• TASK TO COMPLETE
Work through the entries below and report how many lines include "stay". The number alone is the answer.

• Records from a collection
---+---
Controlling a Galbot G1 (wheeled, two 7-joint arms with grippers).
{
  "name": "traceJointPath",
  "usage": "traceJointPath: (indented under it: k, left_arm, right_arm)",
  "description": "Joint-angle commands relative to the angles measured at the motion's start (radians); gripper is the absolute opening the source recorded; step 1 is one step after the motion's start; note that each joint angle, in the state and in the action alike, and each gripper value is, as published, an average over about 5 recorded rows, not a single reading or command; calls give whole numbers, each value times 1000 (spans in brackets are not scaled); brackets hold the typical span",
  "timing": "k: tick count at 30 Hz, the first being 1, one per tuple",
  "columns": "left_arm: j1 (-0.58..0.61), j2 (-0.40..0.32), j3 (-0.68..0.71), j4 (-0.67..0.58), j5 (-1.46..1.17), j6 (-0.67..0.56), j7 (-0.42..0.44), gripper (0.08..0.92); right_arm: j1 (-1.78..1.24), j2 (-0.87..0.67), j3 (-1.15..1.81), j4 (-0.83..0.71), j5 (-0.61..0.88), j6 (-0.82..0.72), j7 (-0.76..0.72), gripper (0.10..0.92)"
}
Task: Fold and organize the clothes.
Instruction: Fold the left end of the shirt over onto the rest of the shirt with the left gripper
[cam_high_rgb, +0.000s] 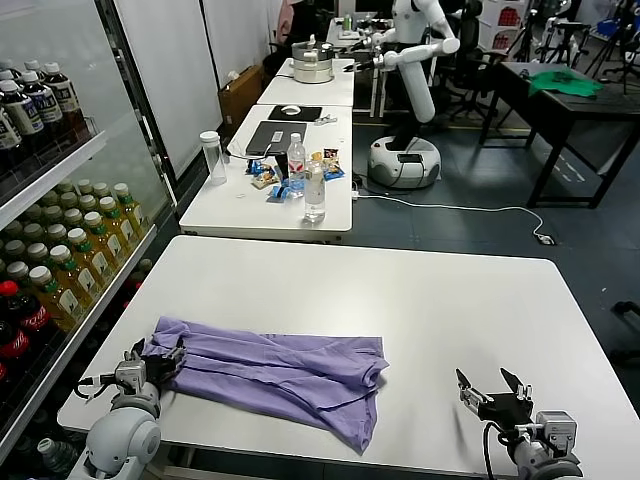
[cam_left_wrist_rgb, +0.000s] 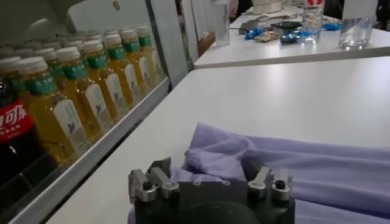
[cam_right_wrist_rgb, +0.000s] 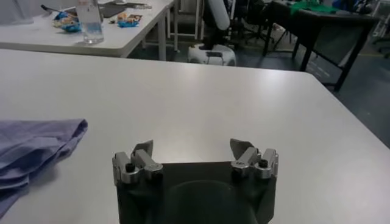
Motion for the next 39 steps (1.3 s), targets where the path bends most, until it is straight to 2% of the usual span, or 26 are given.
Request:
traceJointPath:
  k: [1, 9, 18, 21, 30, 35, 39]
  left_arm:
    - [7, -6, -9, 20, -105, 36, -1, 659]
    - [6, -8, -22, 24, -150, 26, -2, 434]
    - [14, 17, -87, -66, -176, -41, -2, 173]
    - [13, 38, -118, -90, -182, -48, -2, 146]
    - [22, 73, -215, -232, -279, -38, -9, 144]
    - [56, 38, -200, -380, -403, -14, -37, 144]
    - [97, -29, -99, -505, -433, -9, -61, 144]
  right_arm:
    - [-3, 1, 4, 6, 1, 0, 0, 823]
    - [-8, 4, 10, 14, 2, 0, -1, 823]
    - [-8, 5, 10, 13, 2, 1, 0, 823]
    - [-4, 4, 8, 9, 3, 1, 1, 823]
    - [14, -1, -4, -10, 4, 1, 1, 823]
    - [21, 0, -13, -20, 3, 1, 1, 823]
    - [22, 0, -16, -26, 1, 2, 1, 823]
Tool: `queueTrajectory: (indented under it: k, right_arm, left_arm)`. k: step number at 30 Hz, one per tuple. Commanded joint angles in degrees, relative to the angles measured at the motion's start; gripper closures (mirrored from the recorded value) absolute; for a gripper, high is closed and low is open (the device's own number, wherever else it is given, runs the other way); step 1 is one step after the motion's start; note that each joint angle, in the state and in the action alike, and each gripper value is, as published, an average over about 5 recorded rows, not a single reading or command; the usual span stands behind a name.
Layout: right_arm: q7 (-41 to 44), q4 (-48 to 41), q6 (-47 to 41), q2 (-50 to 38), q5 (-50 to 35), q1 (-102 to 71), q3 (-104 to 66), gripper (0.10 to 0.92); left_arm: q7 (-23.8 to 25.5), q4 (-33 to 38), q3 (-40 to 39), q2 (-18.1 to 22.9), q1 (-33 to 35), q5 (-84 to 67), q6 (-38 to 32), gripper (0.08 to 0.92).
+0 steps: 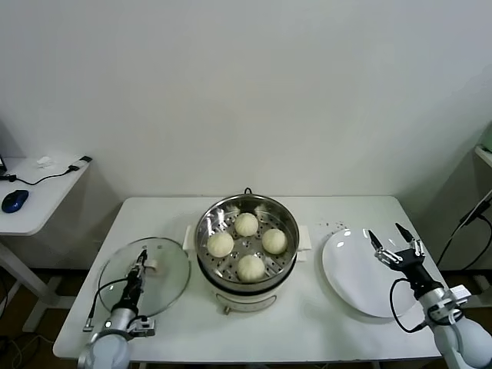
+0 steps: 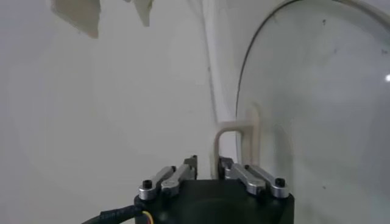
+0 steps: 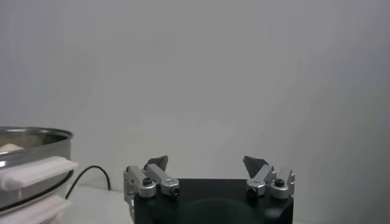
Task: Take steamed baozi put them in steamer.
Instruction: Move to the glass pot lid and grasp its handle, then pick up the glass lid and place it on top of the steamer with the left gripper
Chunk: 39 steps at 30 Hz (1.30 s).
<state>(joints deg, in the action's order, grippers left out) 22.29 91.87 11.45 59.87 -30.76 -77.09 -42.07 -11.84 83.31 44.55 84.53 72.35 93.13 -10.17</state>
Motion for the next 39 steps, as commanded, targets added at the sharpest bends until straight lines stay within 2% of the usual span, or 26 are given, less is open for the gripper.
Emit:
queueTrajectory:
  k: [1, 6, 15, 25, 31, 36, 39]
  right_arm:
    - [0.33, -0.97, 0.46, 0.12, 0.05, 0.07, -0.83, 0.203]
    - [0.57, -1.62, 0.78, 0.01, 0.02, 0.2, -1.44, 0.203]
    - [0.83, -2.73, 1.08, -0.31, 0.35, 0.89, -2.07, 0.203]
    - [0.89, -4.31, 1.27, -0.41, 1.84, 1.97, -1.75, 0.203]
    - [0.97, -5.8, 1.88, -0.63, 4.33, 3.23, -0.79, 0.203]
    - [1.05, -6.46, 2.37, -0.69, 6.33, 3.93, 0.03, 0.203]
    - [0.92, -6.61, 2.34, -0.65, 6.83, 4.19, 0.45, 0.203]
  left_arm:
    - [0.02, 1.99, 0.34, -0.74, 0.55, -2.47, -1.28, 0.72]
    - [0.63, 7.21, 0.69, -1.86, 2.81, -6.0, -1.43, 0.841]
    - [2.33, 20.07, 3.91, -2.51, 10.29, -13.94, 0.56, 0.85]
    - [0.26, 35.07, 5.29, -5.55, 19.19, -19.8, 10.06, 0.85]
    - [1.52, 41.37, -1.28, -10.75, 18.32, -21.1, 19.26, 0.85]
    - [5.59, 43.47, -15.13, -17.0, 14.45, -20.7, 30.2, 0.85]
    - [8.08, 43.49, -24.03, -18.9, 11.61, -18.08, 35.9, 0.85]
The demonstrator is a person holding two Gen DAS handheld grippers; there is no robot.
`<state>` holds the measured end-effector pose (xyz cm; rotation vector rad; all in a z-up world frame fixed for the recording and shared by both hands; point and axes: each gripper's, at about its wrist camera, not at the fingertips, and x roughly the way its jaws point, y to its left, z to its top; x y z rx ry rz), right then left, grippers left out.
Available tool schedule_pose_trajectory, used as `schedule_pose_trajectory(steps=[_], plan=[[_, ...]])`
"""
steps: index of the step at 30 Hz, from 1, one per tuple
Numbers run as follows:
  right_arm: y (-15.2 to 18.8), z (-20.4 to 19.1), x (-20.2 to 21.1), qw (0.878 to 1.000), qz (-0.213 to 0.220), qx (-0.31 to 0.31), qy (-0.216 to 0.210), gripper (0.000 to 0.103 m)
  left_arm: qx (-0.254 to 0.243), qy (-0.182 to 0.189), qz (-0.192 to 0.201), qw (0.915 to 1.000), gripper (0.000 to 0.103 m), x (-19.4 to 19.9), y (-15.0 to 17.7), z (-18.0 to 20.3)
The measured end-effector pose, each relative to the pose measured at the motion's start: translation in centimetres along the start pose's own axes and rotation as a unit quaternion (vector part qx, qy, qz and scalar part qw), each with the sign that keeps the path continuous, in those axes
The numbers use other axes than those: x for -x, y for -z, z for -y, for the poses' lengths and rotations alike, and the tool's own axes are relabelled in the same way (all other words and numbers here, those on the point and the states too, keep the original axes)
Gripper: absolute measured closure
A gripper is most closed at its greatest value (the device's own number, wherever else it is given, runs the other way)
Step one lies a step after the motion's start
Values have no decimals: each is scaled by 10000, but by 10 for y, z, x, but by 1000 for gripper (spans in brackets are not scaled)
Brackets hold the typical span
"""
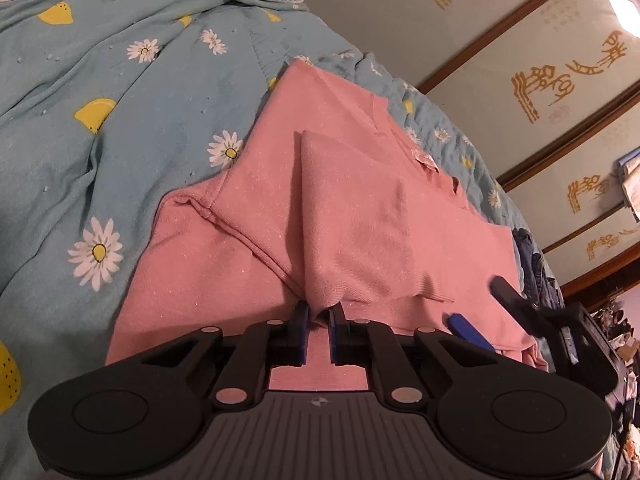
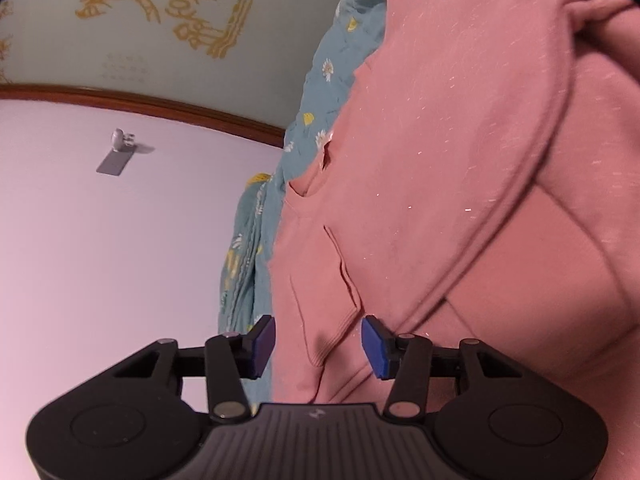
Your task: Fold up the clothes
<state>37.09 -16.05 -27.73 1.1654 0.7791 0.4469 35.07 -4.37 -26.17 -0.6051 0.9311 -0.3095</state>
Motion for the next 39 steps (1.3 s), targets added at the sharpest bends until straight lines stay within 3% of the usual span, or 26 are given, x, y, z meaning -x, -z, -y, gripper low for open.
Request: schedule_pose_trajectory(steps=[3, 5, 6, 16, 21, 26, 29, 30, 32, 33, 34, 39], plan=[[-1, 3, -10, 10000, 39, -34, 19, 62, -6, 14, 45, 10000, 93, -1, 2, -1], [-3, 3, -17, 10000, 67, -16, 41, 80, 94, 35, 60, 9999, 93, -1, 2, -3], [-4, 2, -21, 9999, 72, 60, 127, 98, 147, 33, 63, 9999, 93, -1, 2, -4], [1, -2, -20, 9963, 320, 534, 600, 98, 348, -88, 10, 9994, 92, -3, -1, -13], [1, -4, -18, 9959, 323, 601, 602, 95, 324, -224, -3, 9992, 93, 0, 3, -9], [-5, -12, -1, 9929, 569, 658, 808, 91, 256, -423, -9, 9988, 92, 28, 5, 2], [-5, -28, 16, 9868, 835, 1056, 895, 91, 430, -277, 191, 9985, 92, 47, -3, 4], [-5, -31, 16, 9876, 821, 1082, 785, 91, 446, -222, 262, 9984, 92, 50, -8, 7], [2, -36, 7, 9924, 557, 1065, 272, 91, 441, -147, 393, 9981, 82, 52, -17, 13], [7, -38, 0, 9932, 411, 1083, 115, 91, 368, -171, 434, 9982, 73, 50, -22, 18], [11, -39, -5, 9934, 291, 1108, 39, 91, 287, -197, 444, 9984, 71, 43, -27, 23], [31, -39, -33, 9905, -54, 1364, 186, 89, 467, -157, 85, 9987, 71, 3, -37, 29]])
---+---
• EXERCISE ANSWER
2